A Little Bit of Me

Jottings and Writing, miscellanous misgivings

Archive for execution

The She

eco

Mia dialled. The idea had not fully formed in her head yet, and, she wasn’t sure this was the right thing to do. A stiffened reply from the other end of the telephone.

‘Wicham Police Station. How may I help?’

Mia felt a temor pass up through her legs, through that region of her body she could not bear to contemplate and then shudder up her spine. She slammed the receiver down. There had to be a better way to do this. To finish this right. To…. Her thoughts trailed off as she thought of the weeks and possibly months that lay ahead.
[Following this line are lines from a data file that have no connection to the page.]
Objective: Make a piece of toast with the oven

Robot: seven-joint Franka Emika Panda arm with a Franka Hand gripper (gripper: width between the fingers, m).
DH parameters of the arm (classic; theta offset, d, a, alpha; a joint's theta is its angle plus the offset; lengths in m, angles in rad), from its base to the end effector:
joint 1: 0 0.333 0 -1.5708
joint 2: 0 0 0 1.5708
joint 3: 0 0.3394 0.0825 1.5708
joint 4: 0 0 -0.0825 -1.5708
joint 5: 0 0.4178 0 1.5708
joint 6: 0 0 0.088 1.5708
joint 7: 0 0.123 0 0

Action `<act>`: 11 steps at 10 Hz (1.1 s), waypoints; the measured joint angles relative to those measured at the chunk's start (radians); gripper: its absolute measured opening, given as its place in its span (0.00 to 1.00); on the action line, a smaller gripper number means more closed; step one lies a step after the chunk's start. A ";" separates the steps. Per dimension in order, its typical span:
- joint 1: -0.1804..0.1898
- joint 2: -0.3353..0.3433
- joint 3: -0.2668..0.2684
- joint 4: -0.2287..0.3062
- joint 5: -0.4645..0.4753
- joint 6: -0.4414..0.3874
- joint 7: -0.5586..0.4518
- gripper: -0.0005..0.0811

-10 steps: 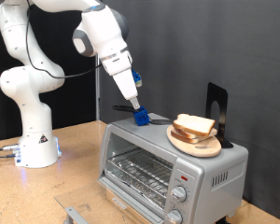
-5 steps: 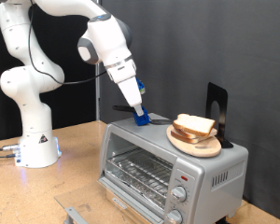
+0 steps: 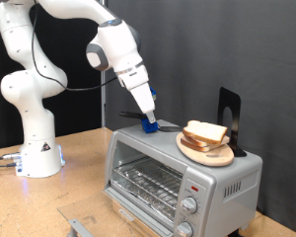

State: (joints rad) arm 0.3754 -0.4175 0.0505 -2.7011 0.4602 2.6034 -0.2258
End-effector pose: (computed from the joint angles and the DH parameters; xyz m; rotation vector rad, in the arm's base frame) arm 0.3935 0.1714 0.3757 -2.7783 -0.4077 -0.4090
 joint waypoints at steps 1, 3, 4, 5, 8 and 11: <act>0.000 0.000 0.003 -0.006 0.000 0.008 0.005 0.99; -0.002 0.000 0.003 -0.013 0.000 0.018 0.023 0.99; -0.006 0.000 0.003 -0.015 0.000 0.020 0.029 0.99; -0.011 0.001 0.003 -0.017 0.000 0.022 0.032 0.99; -0.021 0.006 -0.002 -0.020 0.002 0.024 0.029 0.99; -0.010 0.018 -0.027 -0.017 0.056 0.024 -0.039 0.99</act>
State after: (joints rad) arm 0.3652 -0.4000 0.0238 -2.7180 0.5163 2.6279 -0.2650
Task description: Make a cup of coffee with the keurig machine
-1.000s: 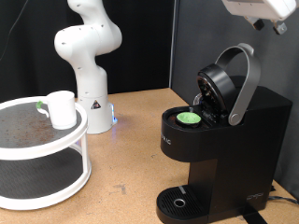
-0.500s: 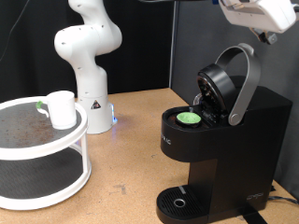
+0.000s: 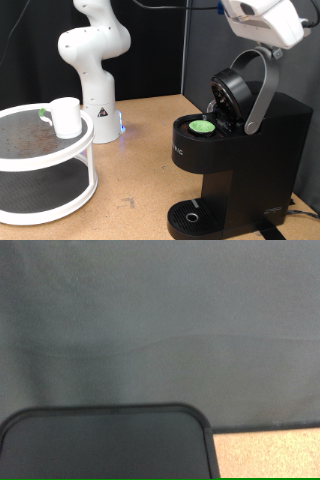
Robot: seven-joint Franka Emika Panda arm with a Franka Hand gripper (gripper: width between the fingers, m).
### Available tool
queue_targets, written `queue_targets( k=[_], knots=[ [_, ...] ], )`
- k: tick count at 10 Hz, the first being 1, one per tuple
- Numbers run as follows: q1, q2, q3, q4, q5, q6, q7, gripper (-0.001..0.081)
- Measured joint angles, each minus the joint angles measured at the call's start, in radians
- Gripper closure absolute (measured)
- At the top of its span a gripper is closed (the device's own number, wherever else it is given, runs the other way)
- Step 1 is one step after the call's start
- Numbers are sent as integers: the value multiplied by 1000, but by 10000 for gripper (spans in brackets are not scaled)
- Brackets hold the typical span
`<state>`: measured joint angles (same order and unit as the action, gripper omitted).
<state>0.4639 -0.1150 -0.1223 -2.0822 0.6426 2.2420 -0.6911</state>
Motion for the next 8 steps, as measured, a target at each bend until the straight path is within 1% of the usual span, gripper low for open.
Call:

Meanwhile Fredericke dreamed. He was lying in a narrow bed. His thoughts were drifting off to form dreams. He heard a rustling of wings. Large wings. Was he still awake or now dreaming? He sensed rather than felt, a large presence descend onto the bed. An unpleasant smell accompanied the feather like structure. He sensed the wings enveloping his body. He felt suffocated as the beast crushed his small body.

The little boy climbed the play frame blissfully unaware that not fifty metres away lay two of the most sadistic killers in the history of crime. They, in turn, watched him, one in the certain knowledge that this would be a watershed in their personal and criminal relationship. They watched as his little Mickey Mouse hat, with little white ears, disappeared over the rim of the frame and he somersaulted over the other side. Fredericke moved in what Mia thought to be haste. He quickly halved the distance between himself and the playground equipment. Mia hesitated, then followed, uncertain as to what her part was to be in this unfolding mystery. Suddenly, from the surrounding bushes, a phalanx of bodies emerged, heavily armed and screaming different instructions. ‘Freeze motherfucker’, ‘Police – stop’, ‘Get down on the ground – Now,’ ‘ Police-you’re under arrest.’ Fredericke turned to look at Mia and, for an instant, a look passed over his face of betrayal, of love, of trust, of hate. Mia dropped. Rough hands pulled her arms behind her back and handcuffs were painfully applied. She could feel the cold metal burning into her wrists. She heard the sounds of feet on bodies, she moved her head, and looking under her arm, she could see heavy boots thumping into the side of Frederickes’s body. She grimaced as she was jerked to her feet and she could see Fredericke lying in a pool of blood as they moved their attention to his head. She thought of yelling for them to stop but realised that she may focus their administrations on to herself. She was led away.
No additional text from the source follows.